*Information supplied*:

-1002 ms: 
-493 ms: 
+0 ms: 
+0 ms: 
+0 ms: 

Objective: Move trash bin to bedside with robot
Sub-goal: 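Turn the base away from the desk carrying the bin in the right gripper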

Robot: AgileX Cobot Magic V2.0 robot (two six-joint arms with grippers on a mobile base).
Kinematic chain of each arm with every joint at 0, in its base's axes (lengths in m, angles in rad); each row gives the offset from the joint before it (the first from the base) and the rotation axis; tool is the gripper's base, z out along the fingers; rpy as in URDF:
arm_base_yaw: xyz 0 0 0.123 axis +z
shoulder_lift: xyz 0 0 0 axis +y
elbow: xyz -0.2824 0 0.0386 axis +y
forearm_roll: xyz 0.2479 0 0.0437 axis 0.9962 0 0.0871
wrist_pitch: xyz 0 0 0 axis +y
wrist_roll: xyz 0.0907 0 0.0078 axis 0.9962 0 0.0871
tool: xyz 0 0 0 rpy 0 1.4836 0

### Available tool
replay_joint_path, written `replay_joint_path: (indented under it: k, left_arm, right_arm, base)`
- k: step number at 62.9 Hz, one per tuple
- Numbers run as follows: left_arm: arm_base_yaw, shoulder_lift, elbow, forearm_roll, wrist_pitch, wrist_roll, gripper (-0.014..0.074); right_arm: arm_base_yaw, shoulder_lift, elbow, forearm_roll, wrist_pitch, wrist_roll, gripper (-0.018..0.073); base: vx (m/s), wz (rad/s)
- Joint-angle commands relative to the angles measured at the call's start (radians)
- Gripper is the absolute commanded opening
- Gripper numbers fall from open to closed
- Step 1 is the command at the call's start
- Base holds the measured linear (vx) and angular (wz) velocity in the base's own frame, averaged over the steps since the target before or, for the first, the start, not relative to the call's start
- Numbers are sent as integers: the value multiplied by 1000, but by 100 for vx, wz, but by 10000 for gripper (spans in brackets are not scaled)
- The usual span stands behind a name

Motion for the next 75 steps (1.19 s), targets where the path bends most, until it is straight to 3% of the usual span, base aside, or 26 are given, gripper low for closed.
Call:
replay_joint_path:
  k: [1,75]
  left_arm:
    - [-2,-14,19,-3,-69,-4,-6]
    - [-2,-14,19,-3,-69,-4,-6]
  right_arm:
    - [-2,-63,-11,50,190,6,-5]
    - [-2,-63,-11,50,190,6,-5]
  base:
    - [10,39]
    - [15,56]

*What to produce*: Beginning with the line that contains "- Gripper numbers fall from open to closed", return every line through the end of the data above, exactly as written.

*Written answer*:
- Gripper numbers fall from open to closed
- Step 1 is the command at the call's start
- Base holds the measured linear (vx) and angular (wz) velocity in the base's own frame, averaged over the steps since the target before or, for the first, the start, not relative to the call's start
- Numbers are sent as integers: the value multiplied by 1000, but by 100 for vx, wz, but by 10000 for gripper (spans in brackets are not scaled)
- The usual span stands behind a name

Motion for the next 75 steps (1.19 s), targets where the path bends most, until it is straight to 3% of the usual span, base aside, or 26 are given, gripper low for closed.
Call:
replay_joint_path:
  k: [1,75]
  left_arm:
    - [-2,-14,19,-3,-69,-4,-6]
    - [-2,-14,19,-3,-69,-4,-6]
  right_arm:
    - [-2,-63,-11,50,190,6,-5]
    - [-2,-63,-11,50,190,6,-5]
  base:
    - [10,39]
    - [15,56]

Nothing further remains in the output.